Evidently, Mary Margaret had let a photo booth picture of the late Si and herself slip out of a pocket or purse and her widowed sister had seen it and gasped aloud. Her husband's cheek had been wearing her gaudy sister's red lipstick and Margaret Mary was aghast and had reached out to rub that awful red all across her dumb blonde sister's face. She had also pulled that tacky wig off because she wasn't really even a blonde. She was just dumb. The melee ended with tears and obscenities, torn clothes and cheering men. Lance, D'Sal and several bouncers and cops got close enough in the fray to hear Margaret Mary say "You fool! I was going to divorce that devil of a man so he could marry the rich old Ethel broad he was always talking in his sleep about. I was sick and tired of his sorry no good shellacking ass and figured I could get some good alimony out of it! "
Mary Margaret collapsed on the floor between Big david and Little Guido's legs while clutching a fist full of her sister's hair. "Ethel?" "Ethel who?" she cried. "He told me he loved me! He was going to marry me one day! Yeah, I suspected he was chasing after that Voo dame like Lance does but everybody does. He said she was just a good paying customer. Oh, what have I done? I didn't mean to kill him! I loved him! He said you wouldn't give him a divorce! He said...Oh, my Lord! I didn't mean to hurt him! I loved him! I only wanted him dead that one day when he....I didn't mean to do it! I didn't! Oh, yes, I did! I could kill him again right now, I could!" "Oh, my Lord! Help me!" And as they cuffed her and dragged her away she was still alternating between loving him and killing him again. My knights in tarnished armor sighed huge sighs of relief and mopped their exhausted faces and ordered several rounds of anything wet to celebrate. Somebody picked some not exactly sexy false eyelashes up off the floor and put them in his pocket with a grin. Later they were seen on the face of the unholy Blue Fan Dancer thingamajig thing in the front window of the King of Thing's shop. The price had been marked up so high nobody could afford it. And nobody actually wanted it but it brought Mr. Elliottt in quite a few curious and shame-faced customers. The mystery had been solved, justice would be served and MiMi Voo and I would go on that long awaited vacation to Voo Bayou she had been telling me about as I had rotted away in my jail cell those first forty-five minutes. I needed the peace and quiet of the swamp.
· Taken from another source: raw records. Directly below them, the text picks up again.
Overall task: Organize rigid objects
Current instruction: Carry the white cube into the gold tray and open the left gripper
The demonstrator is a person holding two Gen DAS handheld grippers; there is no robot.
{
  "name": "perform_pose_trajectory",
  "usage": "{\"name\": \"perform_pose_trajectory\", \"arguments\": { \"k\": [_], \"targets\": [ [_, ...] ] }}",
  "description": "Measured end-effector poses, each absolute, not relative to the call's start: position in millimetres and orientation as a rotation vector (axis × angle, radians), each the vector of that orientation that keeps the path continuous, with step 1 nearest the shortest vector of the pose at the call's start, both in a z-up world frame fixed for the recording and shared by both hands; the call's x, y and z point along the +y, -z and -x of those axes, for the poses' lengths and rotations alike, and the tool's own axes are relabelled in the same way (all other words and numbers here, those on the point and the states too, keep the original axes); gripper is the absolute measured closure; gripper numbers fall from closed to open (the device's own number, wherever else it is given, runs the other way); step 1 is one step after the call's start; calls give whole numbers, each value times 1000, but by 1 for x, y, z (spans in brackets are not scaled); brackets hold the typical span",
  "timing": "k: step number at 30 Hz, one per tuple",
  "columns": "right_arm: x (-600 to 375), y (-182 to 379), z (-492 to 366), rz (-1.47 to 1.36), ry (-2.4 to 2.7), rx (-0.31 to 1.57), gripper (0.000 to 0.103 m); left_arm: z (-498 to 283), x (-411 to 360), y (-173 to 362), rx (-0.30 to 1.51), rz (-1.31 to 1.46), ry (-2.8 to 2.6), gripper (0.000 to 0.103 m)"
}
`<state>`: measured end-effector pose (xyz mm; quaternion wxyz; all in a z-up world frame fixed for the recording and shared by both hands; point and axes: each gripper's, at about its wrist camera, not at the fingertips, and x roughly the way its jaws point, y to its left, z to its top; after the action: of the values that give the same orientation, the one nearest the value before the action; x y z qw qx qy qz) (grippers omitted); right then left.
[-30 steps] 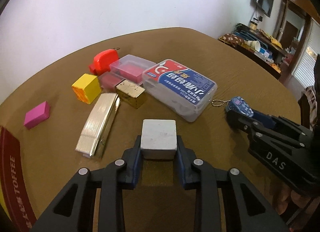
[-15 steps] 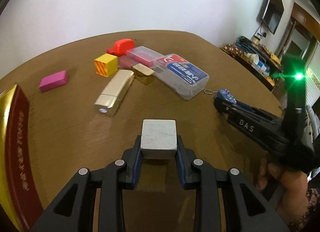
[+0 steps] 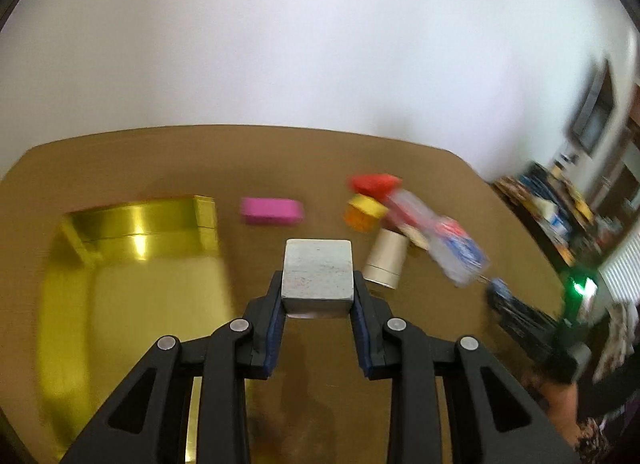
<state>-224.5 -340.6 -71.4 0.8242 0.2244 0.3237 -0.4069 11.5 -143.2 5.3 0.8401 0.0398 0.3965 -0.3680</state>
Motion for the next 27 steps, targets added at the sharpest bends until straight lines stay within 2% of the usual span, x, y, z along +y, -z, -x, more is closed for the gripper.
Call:
{"name": "perform_pose_trajectory", "arguments": {
  "k": [9, 16, 22, 27],
  "targets": [
    [-338, 71, 221, -459, 874, 701, 71, -99, -81, 17, 924, -65, 458, 76],
    [-336, 71, 219, -440, 882, 715, 71, -143, -75, 54, 1032, -170, 315, 76],
    [-337, 71, 219, -435, 885, 720, 71, -156, -75, 62, 1064, -174, 278, 75],
    [-337, 71, 219, -433, 886, 721, 71, -148, -86, 60, 1057, -161, 298, 57]
  ]
}}
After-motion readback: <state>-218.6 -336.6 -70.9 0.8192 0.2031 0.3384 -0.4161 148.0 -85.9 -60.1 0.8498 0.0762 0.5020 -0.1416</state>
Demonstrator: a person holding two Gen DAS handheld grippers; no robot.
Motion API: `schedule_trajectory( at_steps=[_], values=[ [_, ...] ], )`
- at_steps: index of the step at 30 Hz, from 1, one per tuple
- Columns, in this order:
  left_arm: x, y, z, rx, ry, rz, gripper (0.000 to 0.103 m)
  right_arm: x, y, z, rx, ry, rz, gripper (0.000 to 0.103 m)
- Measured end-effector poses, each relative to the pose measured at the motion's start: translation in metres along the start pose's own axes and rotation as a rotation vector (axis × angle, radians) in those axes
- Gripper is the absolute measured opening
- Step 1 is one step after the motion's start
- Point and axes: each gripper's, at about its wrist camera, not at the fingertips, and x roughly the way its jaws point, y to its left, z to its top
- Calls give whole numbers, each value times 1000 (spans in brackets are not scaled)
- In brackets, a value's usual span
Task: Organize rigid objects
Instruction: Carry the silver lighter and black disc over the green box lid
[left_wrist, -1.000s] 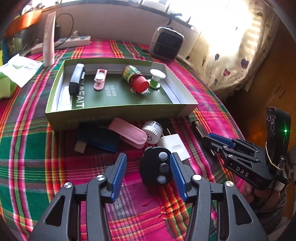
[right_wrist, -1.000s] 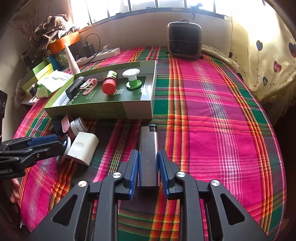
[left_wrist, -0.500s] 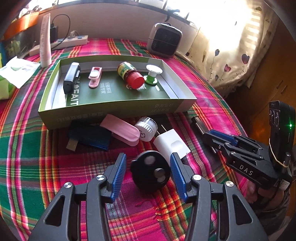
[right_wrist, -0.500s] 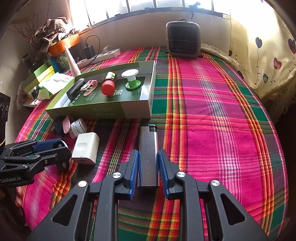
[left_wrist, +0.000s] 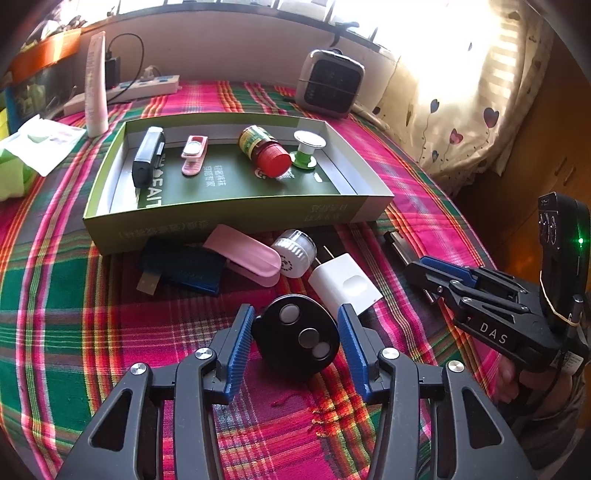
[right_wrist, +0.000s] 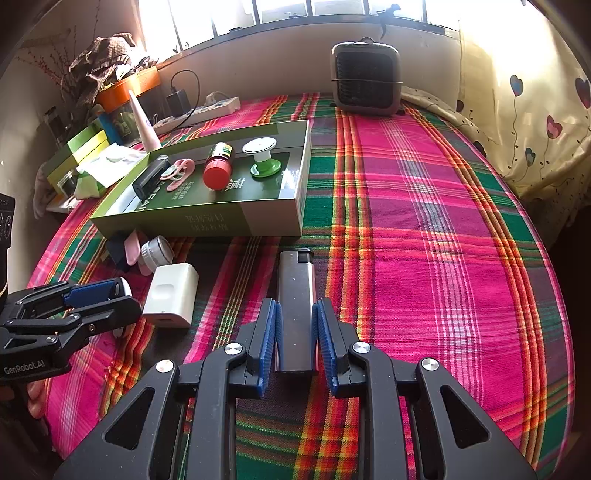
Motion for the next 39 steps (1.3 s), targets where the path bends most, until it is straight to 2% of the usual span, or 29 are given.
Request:
schedule_trajectory(
  at_steps=[17, 39],
  values=[
    [-3, 1, 1, -9, -8, -2, 45, 0, 0, 0, 5, -1, -3, 24],
    [-27, 5, 18, -16, -78, -4, 45, -17, 1, 10, -1, -48, 13, 24]
  ],
)
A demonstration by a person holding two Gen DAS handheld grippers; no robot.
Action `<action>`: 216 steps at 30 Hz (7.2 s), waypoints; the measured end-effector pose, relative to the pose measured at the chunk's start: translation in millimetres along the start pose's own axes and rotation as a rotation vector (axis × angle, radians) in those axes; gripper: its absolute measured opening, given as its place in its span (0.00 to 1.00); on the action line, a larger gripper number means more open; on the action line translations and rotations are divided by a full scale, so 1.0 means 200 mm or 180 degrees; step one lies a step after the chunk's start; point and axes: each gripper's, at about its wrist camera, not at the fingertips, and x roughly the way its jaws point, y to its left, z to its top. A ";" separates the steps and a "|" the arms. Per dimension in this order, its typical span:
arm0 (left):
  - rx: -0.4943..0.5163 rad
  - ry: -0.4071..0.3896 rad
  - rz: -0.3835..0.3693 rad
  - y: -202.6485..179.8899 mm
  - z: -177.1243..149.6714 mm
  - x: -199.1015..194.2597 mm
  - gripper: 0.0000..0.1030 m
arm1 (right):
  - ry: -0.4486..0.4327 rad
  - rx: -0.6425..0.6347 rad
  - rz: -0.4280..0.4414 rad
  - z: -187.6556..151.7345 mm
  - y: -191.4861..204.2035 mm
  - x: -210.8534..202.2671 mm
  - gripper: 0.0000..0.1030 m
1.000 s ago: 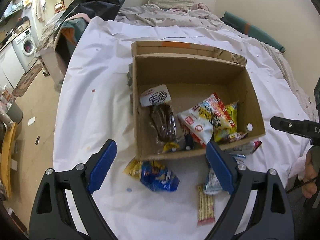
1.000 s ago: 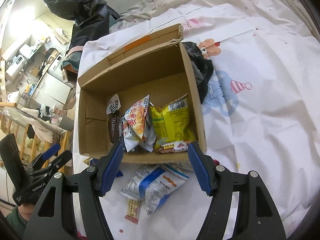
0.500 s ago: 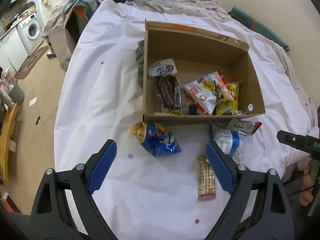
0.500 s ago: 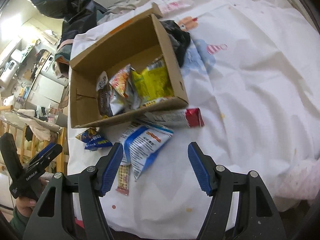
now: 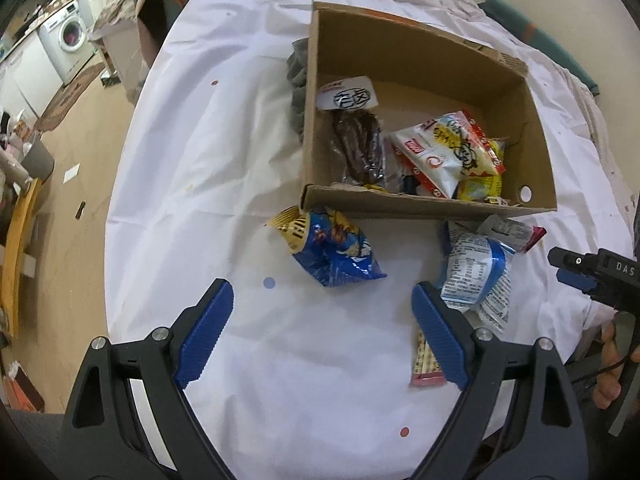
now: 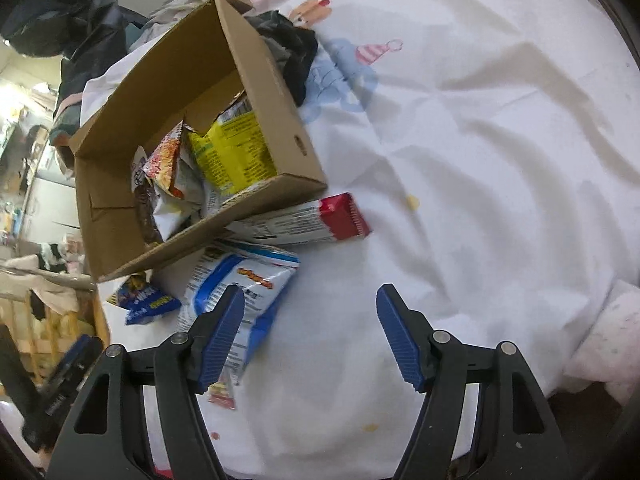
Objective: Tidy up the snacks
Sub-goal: 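Withdraw both tools from the box toward the remaining snacks, then grasp the blue-and-white chip bag with the right tool, then grasp the checkered wafer bar with the left tool while the right tool holds its bag, then lower both held snacks into the box and open both tools, then withdraw both tools from the box toward the remaining snacks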
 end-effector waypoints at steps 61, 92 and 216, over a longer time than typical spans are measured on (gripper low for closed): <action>0.0500 0.0459 -0.0233 -0.44 -0.22 0.22 0.86 | -0.0071 0.0277 0.0644 -0.11 -0.03 -0.06 0.49; 0.0606 0.0444 -0.0050 -0.43 -0.26 0.23 0.22 | 0.0220 -0.0041 0.0662 -0.16 0.10 0.02 0.49; -0.0477 -0.0198 -0.0152 0.17 0.12 -0.07 0.77 | -0.0413 -0.0476 0.0847 -0.08 0.24 -0.21 0.81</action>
That is how I was rescued from my not quite hell hole jail cell at last. I must confess though, that when my mother came to pick me up and smuggle me away from society's prying eyes, chiding me non-stop like a human parrot, I begged her to let me stay just one more night and promised I would come home soon. I didn't tell her that Lance and I were spending the night in a discreet, non-disclosed location where we would slow dance to the radio, drink Gin Gimlets and run our fingers through each other's hair. I wanted to eat filet mignon, bathe in Chanel Number 5, try to erase the Surd family from my memory (ugh) and most of all I never wanted to catch the slightest whiff of a banana again as long as I lived!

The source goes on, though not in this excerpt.